Stored entries:
◇ ◇ ◇ ◇ ◇
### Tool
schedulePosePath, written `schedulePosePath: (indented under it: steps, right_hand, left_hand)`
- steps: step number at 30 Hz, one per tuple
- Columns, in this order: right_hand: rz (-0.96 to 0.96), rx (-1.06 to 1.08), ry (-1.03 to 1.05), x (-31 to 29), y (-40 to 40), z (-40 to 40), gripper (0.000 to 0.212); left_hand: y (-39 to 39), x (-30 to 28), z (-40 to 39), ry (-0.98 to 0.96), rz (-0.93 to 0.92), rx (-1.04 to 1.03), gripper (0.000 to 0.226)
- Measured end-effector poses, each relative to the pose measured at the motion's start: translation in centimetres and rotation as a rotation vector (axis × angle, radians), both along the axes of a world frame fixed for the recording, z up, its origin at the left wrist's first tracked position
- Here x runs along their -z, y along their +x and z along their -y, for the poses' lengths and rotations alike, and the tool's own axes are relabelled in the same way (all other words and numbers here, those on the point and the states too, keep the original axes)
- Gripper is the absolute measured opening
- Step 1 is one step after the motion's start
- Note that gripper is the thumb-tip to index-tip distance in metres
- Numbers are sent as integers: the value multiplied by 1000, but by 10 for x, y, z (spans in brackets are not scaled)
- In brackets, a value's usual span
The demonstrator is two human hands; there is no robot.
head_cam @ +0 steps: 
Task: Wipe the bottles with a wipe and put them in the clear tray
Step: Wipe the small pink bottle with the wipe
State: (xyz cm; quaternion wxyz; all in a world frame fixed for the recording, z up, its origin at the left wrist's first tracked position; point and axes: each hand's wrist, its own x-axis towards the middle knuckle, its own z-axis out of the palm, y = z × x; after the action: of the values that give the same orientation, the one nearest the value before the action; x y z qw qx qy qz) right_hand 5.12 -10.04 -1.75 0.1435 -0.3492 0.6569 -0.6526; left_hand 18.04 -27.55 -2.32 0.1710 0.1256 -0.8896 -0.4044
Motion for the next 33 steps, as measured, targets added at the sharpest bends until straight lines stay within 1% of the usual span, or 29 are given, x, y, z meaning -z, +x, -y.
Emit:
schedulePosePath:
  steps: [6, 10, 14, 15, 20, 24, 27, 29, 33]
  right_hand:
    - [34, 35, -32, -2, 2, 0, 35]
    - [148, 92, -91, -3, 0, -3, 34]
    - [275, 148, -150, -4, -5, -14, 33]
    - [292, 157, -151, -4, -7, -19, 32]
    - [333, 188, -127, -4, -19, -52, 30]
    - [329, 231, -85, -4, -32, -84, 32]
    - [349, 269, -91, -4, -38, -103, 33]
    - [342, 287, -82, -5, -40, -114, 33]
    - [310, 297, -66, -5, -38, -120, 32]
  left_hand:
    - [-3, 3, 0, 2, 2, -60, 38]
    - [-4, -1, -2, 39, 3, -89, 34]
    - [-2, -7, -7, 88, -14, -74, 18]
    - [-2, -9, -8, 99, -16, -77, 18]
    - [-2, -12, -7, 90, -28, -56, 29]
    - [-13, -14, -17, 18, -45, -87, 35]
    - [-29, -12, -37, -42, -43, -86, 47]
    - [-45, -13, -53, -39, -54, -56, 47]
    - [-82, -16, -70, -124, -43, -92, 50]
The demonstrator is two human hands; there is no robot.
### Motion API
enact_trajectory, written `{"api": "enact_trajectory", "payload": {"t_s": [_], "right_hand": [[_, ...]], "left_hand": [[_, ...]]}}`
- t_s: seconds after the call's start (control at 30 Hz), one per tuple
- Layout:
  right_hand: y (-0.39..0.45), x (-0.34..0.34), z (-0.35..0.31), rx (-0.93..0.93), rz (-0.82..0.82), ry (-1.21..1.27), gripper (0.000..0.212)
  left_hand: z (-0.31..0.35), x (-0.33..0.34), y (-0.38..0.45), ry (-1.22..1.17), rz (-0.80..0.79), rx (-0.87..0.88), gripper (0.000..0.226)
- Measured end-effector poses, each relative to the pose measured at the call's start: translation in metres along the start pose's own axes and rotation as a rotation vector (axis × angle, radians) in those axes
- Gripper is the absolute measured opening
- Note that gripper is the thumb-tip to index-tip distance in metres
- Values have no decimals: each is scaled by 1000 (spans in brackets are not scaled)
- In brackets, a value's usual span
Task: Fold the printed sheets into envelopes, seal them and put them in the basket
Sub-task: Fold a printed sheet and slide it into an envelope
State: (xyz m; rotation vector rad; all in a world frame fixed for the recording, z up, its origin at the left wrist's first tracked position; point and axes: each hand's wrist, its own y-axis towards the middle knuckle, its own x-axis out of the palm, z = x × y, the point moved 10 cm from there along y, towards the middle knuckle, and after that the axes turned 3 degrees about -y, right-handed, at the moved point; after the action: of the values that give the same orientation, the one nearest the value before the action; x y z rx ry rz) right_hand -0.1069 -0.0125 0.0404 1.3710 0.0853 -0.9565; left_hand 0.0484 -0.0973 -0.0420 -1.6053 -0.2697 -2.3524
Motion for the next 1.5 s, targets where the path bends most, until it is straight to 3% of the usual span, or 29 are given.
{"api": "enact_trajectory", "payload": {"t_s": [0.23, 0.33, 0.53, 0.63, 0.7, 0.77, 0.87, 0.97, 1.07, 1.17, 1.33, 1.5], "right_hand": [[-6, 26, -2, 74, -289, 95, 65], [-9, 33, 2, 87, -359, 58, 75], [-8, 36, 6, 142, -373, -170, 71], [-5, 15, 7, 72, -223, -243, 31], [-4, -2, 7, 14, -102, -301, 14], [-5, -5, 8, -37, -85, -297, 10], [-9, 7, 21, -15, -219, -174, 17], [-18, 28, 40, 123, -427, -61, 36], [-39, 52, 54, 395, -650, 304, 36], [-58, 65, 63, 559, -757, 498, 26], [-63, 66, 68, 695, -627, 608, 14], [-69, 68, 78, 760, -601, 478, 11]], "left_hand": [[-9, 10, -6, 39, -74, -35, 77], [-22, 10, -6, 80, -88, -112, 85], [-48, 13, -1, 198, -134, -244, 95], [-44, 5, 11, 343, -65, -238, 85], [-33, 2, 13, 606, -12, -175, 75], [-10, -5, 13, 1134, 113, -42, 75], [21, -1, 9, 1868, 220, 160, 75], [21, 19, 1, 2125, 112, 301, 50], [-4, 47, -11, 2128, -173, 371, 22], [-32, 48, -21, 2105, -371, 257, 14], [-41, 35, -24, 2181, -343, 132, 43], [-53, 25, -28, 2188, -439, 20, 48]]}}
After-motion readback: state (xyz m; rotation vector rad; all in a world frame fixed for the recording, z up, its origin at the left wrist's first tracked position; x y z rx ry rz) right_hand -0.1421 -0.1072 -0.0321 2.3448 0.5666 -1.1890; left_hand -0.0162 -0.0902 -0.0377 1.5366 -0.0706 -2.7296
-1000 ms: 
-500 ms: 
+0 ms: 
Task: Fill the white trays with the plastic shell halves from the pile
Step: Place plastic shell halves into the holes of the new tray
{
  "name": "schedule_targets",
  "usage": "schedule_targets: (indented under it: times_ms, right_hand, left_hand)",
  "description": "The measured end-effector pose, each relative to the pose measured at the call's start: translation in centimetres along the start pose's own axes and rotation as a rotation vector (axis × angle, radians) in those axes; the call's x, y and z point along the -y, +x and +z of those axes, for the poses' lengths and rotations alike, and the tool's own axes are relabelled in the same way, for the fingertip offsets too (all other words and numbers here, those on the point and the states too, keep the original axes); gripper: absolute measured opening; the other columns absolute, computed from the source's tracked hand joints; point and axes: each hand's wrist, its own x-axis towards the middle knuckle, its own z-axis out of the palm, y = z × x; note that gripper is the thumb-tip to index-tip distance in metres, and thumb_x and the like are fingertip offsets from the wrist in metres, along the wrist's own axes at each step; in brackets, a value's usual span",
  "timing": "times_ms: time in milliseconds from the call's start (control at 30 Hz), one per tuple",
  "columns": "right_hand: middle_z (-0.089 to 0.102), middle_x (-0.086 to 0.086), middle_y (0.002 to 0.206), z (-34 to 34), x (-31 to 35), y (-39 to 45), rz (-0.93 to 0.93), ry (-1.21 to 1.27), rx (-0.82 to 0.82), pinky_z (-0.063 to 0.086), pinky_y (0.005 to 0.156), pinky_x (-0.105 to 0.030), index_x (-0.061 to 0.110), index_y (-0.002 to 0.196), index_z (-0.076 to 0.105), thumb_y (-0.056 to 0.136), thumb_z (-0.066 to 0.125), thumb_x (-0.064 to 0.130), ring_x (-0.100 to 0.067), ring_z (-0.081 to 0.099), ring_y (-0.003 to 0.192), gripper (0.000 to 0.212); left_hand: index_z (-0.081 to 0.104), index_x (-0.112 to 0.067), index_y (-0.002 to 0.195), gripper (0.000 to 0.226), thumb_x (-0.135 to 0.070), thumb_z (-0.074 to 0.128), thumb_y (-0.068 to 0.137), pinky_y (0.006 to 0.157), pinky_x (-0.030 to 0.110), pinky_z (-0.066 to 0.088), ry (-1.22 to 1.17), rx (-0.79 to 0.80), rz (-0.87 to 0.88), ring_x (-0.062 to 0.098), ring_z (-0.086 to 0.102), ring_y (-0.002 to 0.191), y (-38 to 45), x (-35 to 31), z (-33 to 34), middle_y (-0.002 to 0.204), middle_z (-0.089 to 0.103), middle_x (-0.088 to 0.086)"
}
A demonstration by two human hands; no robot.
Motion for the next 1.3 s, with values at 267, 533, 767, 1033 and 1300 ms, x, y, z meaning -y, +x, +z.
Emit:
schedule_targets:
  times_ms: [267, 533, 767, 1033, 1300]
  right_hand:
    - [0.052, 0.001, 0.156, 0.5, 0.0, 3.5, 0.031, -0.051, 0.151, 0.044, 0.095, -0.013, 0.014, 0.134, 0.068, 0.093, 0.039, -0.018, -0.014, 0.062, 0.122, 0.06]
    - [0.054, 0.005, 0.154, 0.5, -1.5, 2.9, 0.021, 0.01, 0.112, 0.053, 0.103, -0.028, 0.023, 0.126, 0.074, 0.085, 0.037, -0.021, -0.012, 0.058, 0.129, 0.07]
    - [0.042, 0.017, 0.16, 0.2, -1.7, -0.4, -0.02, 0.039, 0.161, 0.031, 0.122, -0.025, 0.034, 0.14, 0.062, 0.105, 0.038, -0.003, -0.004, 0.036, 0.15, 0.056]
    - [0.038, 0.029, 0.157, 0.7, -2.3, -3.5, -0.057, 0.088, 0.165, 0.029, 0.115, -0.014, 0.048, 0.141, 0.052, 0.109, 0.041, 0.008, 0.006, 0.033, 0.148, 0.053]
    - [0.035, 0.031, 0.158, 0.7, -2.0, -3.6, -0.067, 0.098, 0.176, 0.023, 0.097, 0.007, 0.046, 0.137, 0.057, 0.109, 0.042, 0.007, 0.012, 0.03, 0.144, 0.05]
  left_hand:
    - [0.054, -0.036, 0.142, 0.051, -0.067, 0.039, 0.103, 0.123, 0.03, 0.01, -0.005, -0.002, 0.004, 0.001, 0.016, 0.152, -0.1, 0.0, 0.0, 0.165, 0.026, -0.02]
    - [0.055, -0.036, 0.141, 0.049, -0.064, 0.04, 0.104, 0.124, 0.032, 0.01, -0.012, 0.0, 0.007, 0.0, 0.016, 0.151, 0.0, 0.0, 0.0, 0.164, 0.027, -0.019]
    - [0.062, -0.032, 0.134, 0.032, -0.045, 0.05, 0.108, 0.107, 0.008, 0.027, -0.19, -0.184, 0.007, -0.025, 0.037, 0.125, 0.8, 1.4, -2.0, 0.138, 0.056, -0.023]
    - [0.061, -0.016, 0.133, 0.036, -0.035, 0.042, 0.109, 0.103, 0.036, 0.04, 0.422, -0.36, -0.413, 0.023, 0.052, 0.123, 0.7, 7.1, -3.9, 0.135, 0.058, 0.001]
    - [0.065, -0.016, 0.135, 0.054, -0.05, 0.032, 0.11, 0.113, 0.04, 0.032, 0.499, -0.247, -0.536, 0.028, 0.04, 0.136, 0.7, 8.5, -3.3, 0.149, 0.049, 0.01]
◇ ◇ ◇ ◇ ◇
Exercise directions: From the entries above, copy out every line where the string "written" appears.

Answer space:
schedulePosePath, written `schedulePosePath: (indented under it: steps, right_hand, left_hand)`
enact_trajectory, written `{"api": "enact_trajectory", "payload": {"t_s": [_], "right_hand": [[_, ...]], "left_hand": [[_, ...]]}}`

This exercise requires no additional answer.